The result should be the listing below restated word for word, with images left out.

> DATA BLOCK
# # # # #

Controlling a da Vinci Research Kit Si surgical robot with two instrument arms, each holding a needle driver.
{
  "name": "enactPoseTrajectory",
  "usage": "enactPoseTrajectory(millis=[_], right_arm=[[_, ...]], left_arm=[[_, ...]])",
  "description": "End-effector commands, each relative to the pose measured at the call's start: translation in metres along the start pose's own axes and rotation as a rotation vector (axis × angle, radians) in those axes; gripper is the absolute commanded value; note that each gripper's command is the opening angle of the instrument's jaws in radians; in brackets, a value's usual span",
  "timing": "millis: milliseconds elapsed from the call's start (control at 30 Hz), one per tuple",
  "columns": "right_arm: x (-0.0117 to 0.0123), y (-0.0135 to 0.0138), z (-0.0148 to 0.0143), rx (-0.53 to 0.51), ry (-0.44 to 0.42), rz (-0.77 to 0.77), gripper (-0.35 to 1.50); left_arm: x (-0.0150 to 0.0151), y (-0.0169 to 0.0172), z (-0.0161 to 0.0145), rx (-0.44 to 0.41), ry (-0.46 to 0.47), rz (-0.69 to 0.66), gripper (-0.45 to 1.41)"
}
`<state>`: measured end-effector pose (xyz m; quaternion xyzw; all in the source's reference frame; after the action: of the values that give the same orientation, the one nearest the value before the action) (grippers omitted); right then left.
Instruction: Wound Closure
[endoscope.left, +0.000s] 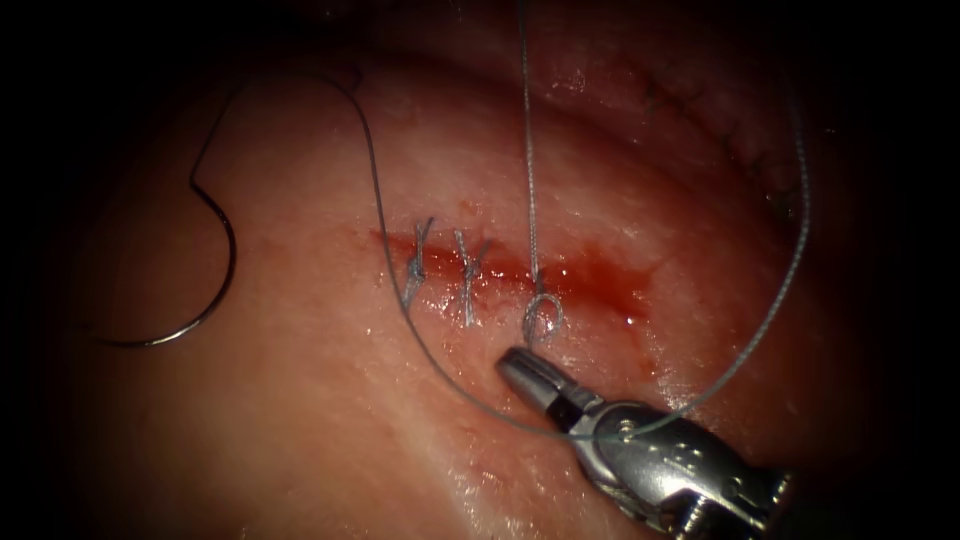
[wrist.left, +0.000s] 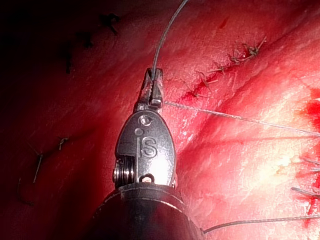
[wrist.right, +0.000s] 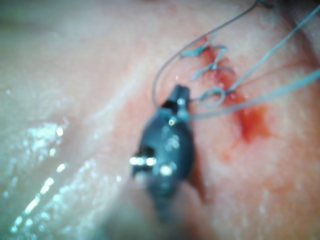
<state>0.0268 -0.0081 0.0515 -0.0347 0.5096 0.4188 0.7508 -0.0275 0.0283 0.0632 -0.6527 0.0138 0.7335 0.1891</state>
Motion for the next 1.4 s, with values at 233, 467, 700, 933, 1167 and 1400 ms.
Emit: enactPoseTrajectory(millis=[233,467,700,933,1167,1400], right_arm=[[-0.0012,-0.0019,-0.0002,0.015,0.004,-0.003,-0.35],[-0.0017,-0.0030,-0.0009,0.038,0.012,-0.010,-0.35],[-0.0021,-0.0041,-0.0015,0.059,0.016,-0.022,-0.35],[-0.0039,-0.0056,-0.0017,0.087,-0.005,-0.039,-0.35],[-0.0058,-0.0085,-0.0022,0.127,-0.022,-0.063,-0.35],[-0.0061,-0.0094,-0.0023,0.145,-0.031,-0.068,-0.35]], left_arm=[[-0.0014,-0.0016,0.0014,0.020,0.007,0.009,-0.45],[-0.0024,-0.0052,0.0031,0.087,0.020,0.020,-0.45],[-0.0036,-0.0080,0.0056,0.125,0.014,0.033,-0.45],[-0.0041,-0.0094,0.0063,0.145,0.012,0.053,-0.45],[-0.0044,-0.0101,0.0070,0.158,0.008,0.071,-0.45],[-0.0044,-0.0102,0.0072,0.164,0.007,0.077,-0.45]])
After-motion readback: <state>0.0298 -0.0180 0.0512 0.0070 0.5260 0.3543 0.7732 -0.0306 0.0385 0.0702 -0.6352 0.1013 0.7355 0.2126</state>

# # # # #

> WRITTEN ANSWER
Controlling a da Vinci Research Kit Si surgical robot with two instrument arms, each holding a needle driver.
{
  "name": "enactPoseTrajectory",
  "usage": "enactPoseTrajectory(millis=[_], right_arm=[[_, ...]], left_arm=[[_, ...]])",
  "description": "End-effector commands, each relative to the pose measured at the call's start: translation in metres along the start pose's own axes and rotation as a rotation vector (axis × angle, radians) in those axes; gripper is the absolute commanded value; note that each gripper's command is the opening angle of the instrument's jaws in radians; in brackets, a value's usual span",
  "timing": "millis: milliseconds elapsed from the call's start (control at 30 Hz), one per tuple",
  "columns": "right_arm: x (-0.0117 to 0.0123), y (-0.0135 to 0.0138), z (-0.0148 to 0.0143), rx (-0.53 to 0.51), ry (-0.44 to 0.42), rz (-0.77 to 0.77), gripper (-0.35 to 1.50); left_arm: x (-0.0150 to 0.0151), y (-0.0169 to 0.0172), z (-0.0161 to 0.0145), rx (-0.44 to 0.41), ry (-0.46 to 0.47), rz (-0.69 to 0.66), gripper (-0.45 to 1.41)"
}
`<state>`: measured end-effector pose (xyz m; quaternion xyzw; all in the source's reference frame; after the action: of the values that give the same orientation, the one nearest the value before the action) (grippers omitted); right then left.
Instruction: Wound Closure
[endoscope.left, +0.000s] 
[wrist.left, +0.000s] 
[wrist.right, +0.000s] 
<state>0.0268 -0.0081 0.0515 -0.0347 0.5096 0.4188 0.7508 -0.0275 0.0283 0.0632 -0.6527 0.0138 0.7335 0.1891</state>
Motion for the next 1.4 s, with values at 233, 467, 700, 933, 1167 and 1400 ms.
Emit: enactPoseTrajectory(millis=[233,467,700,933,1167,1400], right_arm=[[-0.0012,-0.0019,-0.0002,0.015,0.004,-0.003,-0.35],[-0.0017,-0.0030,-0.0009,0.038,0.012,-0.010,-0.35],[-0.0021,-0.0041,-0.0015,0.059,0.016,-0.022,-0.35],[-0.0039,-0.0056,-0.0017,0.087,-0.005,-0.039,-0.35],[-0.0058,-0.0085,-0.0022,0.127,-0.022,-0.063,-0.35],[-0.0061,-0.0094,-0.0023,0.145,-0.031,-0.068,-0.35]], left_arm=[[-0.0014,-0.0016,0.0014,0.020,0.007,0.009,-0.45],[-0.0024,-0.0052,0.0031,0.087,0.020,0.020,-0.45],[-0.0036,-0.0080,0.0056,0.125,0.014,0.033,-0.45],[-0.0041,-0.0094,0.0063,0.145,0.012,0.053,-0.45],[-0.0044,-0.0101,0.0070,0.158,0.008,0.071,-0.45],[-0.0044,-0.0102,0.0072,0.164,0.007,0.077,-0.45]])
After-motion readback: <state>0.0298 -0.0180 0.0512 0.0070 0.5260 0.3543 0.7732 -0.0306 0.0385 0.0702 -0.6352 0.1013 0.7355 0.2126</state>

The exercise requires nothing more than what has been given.